Люся отрицательно замотала головой, прежде чем ответить.
– Я не пойду больше домой, – шепнула она по своей привычке. – Мне и раньше идти не хотелось, потому что я там всем надоела. У них и без меня столько голодных ртов! Так тётя всё время про меня говорит.
Максимка сначала хотел расспросить её, как следует, но решил оставить это на потом, сказав сначала самое главное:
– Мы можем пойти ко мне. Хочешь?
– Да, я хочу! – К его удивлению, она согласилась сразу. И даже сказала это громче, чем обычно. Поднялась, протянула ему худую руку, на которую были надеты сразу две варежки. – Пойдём скорее!
Уйти сразу не удалось – снаряды сыпались один за другим, свистели, как соловьи-разбойники, угрожали. И ночевать потому пришлось в бомбоубежище.
Ребята вместе съели хлеб и, перешёптываясь всё ночь, всё-таки уснули под утро, дрожа от холода. Максимка, улыбаясь онемевшими губами, думал о том, что пропавшая из серванта соломенная кукла, ожила, наверное, и сама пришла к нему. Скорее всего, это бабушка её послала, чтобы он смог пережить блокаду.
Глава четвёртая. Максимка-богатырь
– Вот и пришли, – сказал Максимка, открывая дверь своей квартиры. – Заходи, не бойся.
Люся молча переступила порог. Она и не боялась совсем. Просто очень, очень устала. Ночь в бомбоубежище оказалась тяжёлой, поэтому она хотела только лишь лечь поскорее спать. Максимка указал ей на бабушкину кровать – самую хорошую, по его мнению, и она, улегшись в неё, через секунду уже мирно спала.
Сам же Максимка спать не собирался. Едва Люся заснула, как он направился прямиком в самую большую комнату, где до войны любила собираться вся семья. Он, вспомнив об этих тёплых вечерах, словно пропитанных вкусным чаем и вишнёвым вареньем с оладьями, загрустил, конечно, но раскисать себе не разрешил. Подошёл к серванту, давно «забывшему», что такое порядок.

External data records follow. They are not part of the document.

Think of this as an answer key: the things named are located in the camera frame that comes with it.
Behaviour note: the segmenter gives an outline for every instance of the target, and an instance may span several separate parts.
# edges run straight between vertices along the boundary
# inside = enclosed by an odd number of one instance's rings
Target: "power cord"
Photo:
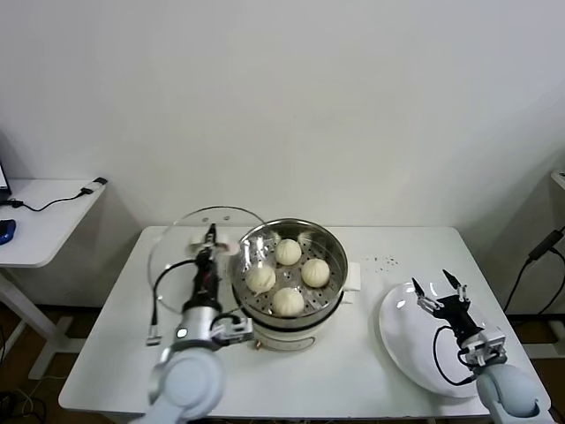
[[[4,334],[4,327],[0,324],[0,336],[2,336],[2,355],[0,355],[0,367],[4,363],[4,355],[6,353],[6,335]]]
[[[559,409],[557,409],[555,406],[551,405],[549,407],[549,410],[553,411],[555,413],[555,415],[557,415],[559,417],[561,424],[565,424],[565,416],[563,416],[563,413]]]
[[[435,366],[438,368],[438,371],[440,372],[443,379],[446,382],[448,382],[449,384],[451,384],[452,386],[464,386],[465,384],[469,384],[471,382],[474,382],[477,379],[477,376],[475,376],[475,375],[470,375],[467,378],[463,378],[462,381],[460,381],[460,382],[454,382],[453,380],[449,379],[449,377],[447,377],[445,375],[445,373],[443,372],[443,370],[441,369],[440,362],[438,361],[437,344],[438,344],[438,337],[440,336],[440,333],[445,329],[451,329],[453,331],[453,329],[451,327],[449,327],[448,325],[444,325],[442,327],[439,327],[437,329],[437,331],[435,332],[435,335],[433,336],[433,362],[435,362]],[[459,362],[461,362],[465,366],[468,366],[461,359],[461,356],[459,354],[457,355],[457,358],[459,359]]]
[[[512,290],[510,291],[510,295],[508,296],[508,299],[506,300],[506,304],[504,305],[504,308],[502,309],[505,313],[509,308],[510,302],[514,298],[514,294],[516,293],[516,289],[518,288],[518,285],[520,284],[520,281],[522,280],[522,276],[524,275],[525,270],[527,270],[528,267],[530,267],[530,265],[532,265],[533,262],[537,261],[543,255],[545,255],[547,252],[549,252],[551,254],[555,254],[555,255],[559,256],[561,258],[561,260],[563,261],[563,264],[565,264],[565,258],[563,257],[563,255],[557,249],[555,249],[555,245],[557,243],[559,243],[559,241],[561,241],[561,239],[563,239],[563,232],[564,231],[565,231],[565,226],[562,227],[560,230],[551,231],[528,254],[528,259],[526,259],[524,265],[520,268],[520,272],[518,273],[518,277],[516,278],[516,282],[514,283],[514,286],[512,287]],[[559,295],[563,291],[564,287],[565,287],[565,277],[563,278],[563,283],[561,284],[561,287],[559,288],[559,290],[554,294],[554,296],[549,301],[549,303],[540,312],[538,312],[536,315],[543,314],[555,302],[555,300],[559,297]]]
[[[64,197],[62,199],[56,199],[54,201],[50,201],[49,203],[42,206],[41,208],[34,208],[32,206],[29,206],[24,201],[19,201],[17,199],[8,199],[7,201],[2,201],[2,202],[0,202],[0,206],[12,206],[15,209],[24,207],[24,208],[27,208],[27,209],[33,211],[33,212],[42,212],[43,210],[47,209],[49,206],[55,205],[56,203],[59,203],[59,202],[62,202],[62,201],[74,201],[75,199],[78,199],[79,197],[82,197],[86,194],[92,194],[95,191],[97,191],[98,189],[100,189],[102,186],[105,186],[106,184],[108,184],[108,180],[106,178],[98,177],[97,179],[94,179],[91,183],[88,183],[87,185],[82,187],[80,189],[80,191],[77,194],[75,194],[74,196]]]
[[[158,324],[158,319],[157,319],[157,288],[159,287],[159,283],[163,280],[163,278],[170,273],[170,271],[172,271],[173,269],[177,269],[180,267],[183,267],[184,265],[188,265],[189,263],[194,263],[194,259],[187,259],[181,262],[177,262],[173,265],[170,265],[168,268],[166,268],[161,274],[159,274],[159,276],[157,277],[157,280],[155,281],[155,285],[153,286],[153,313],[151,314],[151,325],[157,325]]]
[[[561,261],[563,262],[563,266],[565,266],[565,257],[563,257],[563,255],[561,254],[561,252],[557,249],[552,248],[550,250],[550,252],[552,254],[555,254],[557,256],[559,256],[559,258],[561,259]],[[555,292],[554,296],[551,298],[551,300],[549,301],[549,303],[547,303],[547,305],[538,312],[538,315],[542,315],[547,309],[549,309],[549,307],[555,302],[555,300],[559,297],[559,295],[561,294],[561,292],[563,292],[563,288],[565,288],[565,274],[563,274],[563,281],[561,281],[561,286],[559,287],[559,290]]]

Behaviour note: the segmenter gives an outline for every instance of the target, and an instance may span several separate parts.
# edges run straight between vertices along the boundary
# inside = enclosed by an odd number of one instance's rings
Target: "steamer basket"
[[[276,263],[275,247],[282,239],[293,239],[300,244],[302,256],[296,264]],[[329,282],[320,289],[307,286],[300,276],[305,262],[314,258],[326,261],[330,269]],[[275,270],[276,283],[269,292],[255,295],[247,288],[245,274],[260,263]],[[264,223],[243,236],[239,254],[230,259],[228,275],[237,303],[259,325],[275,331],[302,331],[324,322],[339,306],[347,277],[347,257],[337,238],[318,224],[279,219]],[[300,316],[281,317],[273,312],[273,295],[284,287],[302,293],[305,309]]]

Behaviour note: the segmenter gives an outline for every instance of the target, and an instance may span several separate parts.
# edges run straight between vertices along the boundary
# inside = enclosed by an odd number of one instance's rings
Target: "black cable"
[[[0,366],[4,363],[4,354],[6,352],[6,336],[4,335],[4,327],[0,324],[0,336],[2,336],[2,355],[0,356]]]
[[[194,263],[194,259],[187,259],[185,261],[177,262],[167,269],[165,269],[158,277],[157,281],[155,281],[155,285],[153,286],[153,313],[151,314],[151,325],[157,325],[157,288],[159,287],[159,283],[163,280],[163,278],[170,273],[173,269],[177,269],[179,267],[183,267],[189,263]]]
[[[561,252],[555,248],[551,248],[549,250],[549,252],[551,252],[552,254],[555,254],[557,256],[559,256],[561,258],[561,261],[563,262],[563,265],[565,265],[565,257],[563,257],[563,255],[561,254]],[[537,313],[537,315],[542,315],[547,309],[549,309],[549,307],[555,302],[555,300],[559,297],[559,295],[561,294],[561,292],[563,292],[563,288],[565,288],[565,275],[563,275],[563,281],[561,282],[561,286],[559,287],[559,290],[554,294],[554,296],[551,298],[551,300],[549,301],[549,303],[547,303],[547,305]]]
[[[557,415],[559,417],[559,419],[561,420],[561,424],[565,424],[565,416],[563,416],[563,413],[557,409],[555,406],[551,405],[549,407],[550,411],[553,411],[555,413],[555,415]]]
[[[15,420],[16,418],[27,418],[27,417],[35,417],[41,424],[45,424],[45,420],[34,412],[19,413],[18,415],[12,415],[8,420]]]
[[[506,310],[509,308],[510,301],[514,297],[514,293],[516,292],[518,285],[520,284],[520,280],[522,280],[522,274],[524,273],[524,271],[528,268],[528,266],[532,262],[533,262],[533,260],[528,258],[526,260],[526,262],[524,262],[524,265],[522,265],[522,269],[520,269],[520,272],[518,273],[518,278],[516,279],[516,282],[514,283],[514,287],[512,287],[512,291],[510,292],[510,295],[508,296],[508,299],[506,300],[506,305],[504,305],[504,308],[502,309],[505,313],[506,313]]]
[[[41,212],[45,209],[47,209],[49,206],[54,205],[56,203],[59,203],[61,201],[74,201],[75,199],[78,199],[80,196],[84,196],[86,193],[84,192],[80,192],[77,193],[76,195],[72,196],[72,197],[65,197],[63,199],[57,199],[55,201],[50,201],[48,204],[46,204],[45,206],[41,207],[41,208],[32,208],[31,206],[27,205],[26,203],[22,202],[21,206],[23,206],[24,208],[28,208],[29,210],[33,211],[33,212]]]
[[[45,402],[42,399],[39,399],[38,397],[31,397],[30,398],[32,401],[34,401],[35,403],[41,404],[41,406],[43,407],[43,416],[40,417],[40,415],[35,412],[35,411],[30,411],[29,413],[19,413],[17,415],[11,415],[7,420],[14,420],[16,418],[27,418],[27,417],[35,417],[41,424],[45,424],[45,422],[47,421],[47,405],[45,405]],[[22,402],[25,402],[27,399],[21,399],[18,402],[16,402],[17,404],[21,404]]]
[[[457,353],[457,359],[459,360],[459,362],[461,362],[462,365],[465,365],[468,368],[478,367],[478,364],[470,364],[469,362],[465,362],[462,358],[463,355],[464,355],[463,351],[459,351]]]
[[[447,377],[444,373],[443,370],[440,367],[440,362],[438,361],[438,353],[437,351],[437,344],[438,344],[438,336],[440,335],[440,333],[445,330],[445,329],[451,329],[453,330],[451,327],[449,327],[448,325],[444,325],[443,327],[439,327],[437,329],[437,331],[435,332],[435,335],[433,336],[433,362],[435,362],[435,366],[438,368],[438,371],[440,372],[441,376],[443,377],[443,379],[448,382],[449,384],[451,384],[452,386],[464,386],[465,384],[469,384],[470,382],[474,382],[475,379],[477,378],[475,375],[471,375],[467,378],[462,379],[462,381],[460,382],[454,382],[452,380],[449,379],[449,377]]]

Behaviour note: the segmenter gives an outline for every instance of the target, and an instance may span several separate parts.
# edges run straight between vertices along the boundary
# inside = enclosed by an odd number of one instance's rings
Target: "cable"
[[[555,413],[555,415],[557,415],[559,417],[559,419],[561,420],[561,424],[565,424],[565,416],[563,416],[563,413],[557,409],[555,406],[551,405],[549,407],[550,411],[553,411]]]
[[[459,360],[459,362],[461,362],[462,365],[465,365],[468,368],[478,367],[478,364],[470,364],[469,362],[465,362],[462,358],[463,355],[464,355],[463,351],[459,351],[457,353],[457,359]]]
[[[0,336],[2,336],[2,355],[0,355],[0,367],[4,363],[4,355],[6,352],[6,336],[4,335],[4,327],[0,324]]]
[[[29,392],[29,395],[27,395],[23,390],[20,389],[16,389],[16,391],[18,391],[19,393],[21,393],[24,398],[26,398],[26,401],[24,402],[24,404],[21,406],[21,413],[25,414],[26,413],[26,406],[27,403],[31,403],[31,409],[30,412],[32,412],[34,410],[34,402],[32,399],[34,399],[33,395],[34,393],[37,391],[37,389],[39,389],[40,384],[44,381],[44,380],[66,380],[67,377],[56,377],[53,375],[45,375],[43,376],[39,382],[37,382],[37,384],[35,384],[35,387],[32,389],[32,391]]]
[[[561,261],[563,262],[563,265],[565,265],[565,257],[563,257],[563,255],[561,254],[561,252],[555,248],[551,248],[550,251],[552,254],[555,254],[557,256],[559,256],[561,258]],[[561,294],[561,292],[563,291],[563,288],[565,288],[565,275],[563,276],[563,281],[561,282],[561,286],[559,287],[559,290],[555,292],[554,296],[551,298],[551,300],[549,301],[549,303],[547,303],[547,305],[537,313],[537,315],[542,315],[547,309],[549,309],[549,307],[555,302],[555,300],[559,297],[559,295]]]
[[[41,208],[34,208],[26,204],[24,201],[19,201],[17,199],[0,201],[0,206],[12,206],[13,208],[21,208],[23,206],[24,208],[27,208],[33,212],[42,212],[43,210],[47,209],[49,206],[54,205],[56,203],[62,201],[74,201],[75,199],[78,199],[79,197],[84,196],[85,194],[92,194],[95,191],[99,190],[101,187],[105,186],[106,184],[108,184],[108,180],[106,178],[98,177],[96,179],[93,179],[91,183],[88,183],[87,185],[83,186],[80,189],[80,191],[74,196],[64,197],[62,199],[56,199],[54,201],[50,201],[46,205],[43,205]]]
[[[42,206],[41,208],[33,208],[31,206],[29,206],[28,204],[26,204],[25,202],[22,201],[21,206],[23,206],[24,208],[28,208],[29,210],[33,211],[33,212],[41,212],[45,209],[47,209],[49,206],[54,205],[56,203],[59,203],[61,201],[74,201],[75,199],[78,199],[80,196],[84,196],[86,193],[84,192],[80,192],[77,193],[76,195],[72,196],[72,197],[65,197],[63,199],[57,199],[55,201],[50,201],[49,203],[47,203],[46,205]]]
[[[506,300],[506,305],[504,305],[504,308],[502,309],[502,311],[504,311],[504,313],[506,313],[506,310],[509,308],[510,301],[514,297],[514,293],[516,292],[516,289],[518,288],[518,285],[520,284],[520,280],[522,279],[522,274],[524,273],[524,271],[528,268],[528,266],[532,262],[533,262],[533,260],[531,258],[528,258],[526,260],[526,262],[524,262],[524,265],[522,265],[522,269],[520,269],[520,272],[518,273],[518,278],[516,279],[516,282],[514,283],[514,287],[512,287],[512,291],[510,292],[510,295],[508,296],[508,299]]]
[[[159,287],[159,283],[163,280],[163,278],[170,273],[173,269],[177,269],[179,267],[183,267],[189,263],[194,263],[194,259],[187,259],[185,261],[177,262],[167,269],[165,269],[158,277],[157,281],[155,281],[155,285],[153,286],[153,313],[151,314],[151,325],[157,325],[157,287]]]
[[[462,379],[462,381],[460,382],[454,382],[452,380],[450,380],[444,373],[443,370],[440,367],[440,362],[438,361],[438,353],[437,353],[437,343],[438,343],[438,336],[440,335],[440,333],[445,330],[445,329],[451,329],[453,330],[451,327],[449,327],[448,325],[444,325],[443,327],[439,327],[437,329],[437,331],[435,332],[435,335],[433,336],[433,362],[435,362],[435,366],[438,368],[438,371],[440,372],[441,376],[443,377],[443,379],[448,382],[449,384],[451,384],[452,386],[464,386],[465,384],[469,384],[470,382],[474,382],[475,379],[477,378],[475,375],[471,375],[467,378]]]

Серая пыль покрывала стеклянные полки и дверцы серванта. Всё содержимое в нём было свалено в кучу. Максимка дунул на запылённые стёкла – поднявшаяся пыль, словно блокадный снег, запорошила ему глаза и нос. Мальчик громко чихнул, и от этого сразу голова закружилась. Как и все жители Ленинграда, Максимка слабел с каждым днём. В этом была вина фашистов, а значит, вызывало в нём яростный протест. Он не хотел поддаваться слабости, считал – это всё равно, что поддаться фашистам. Поэтому он не желал признавать свою слабость.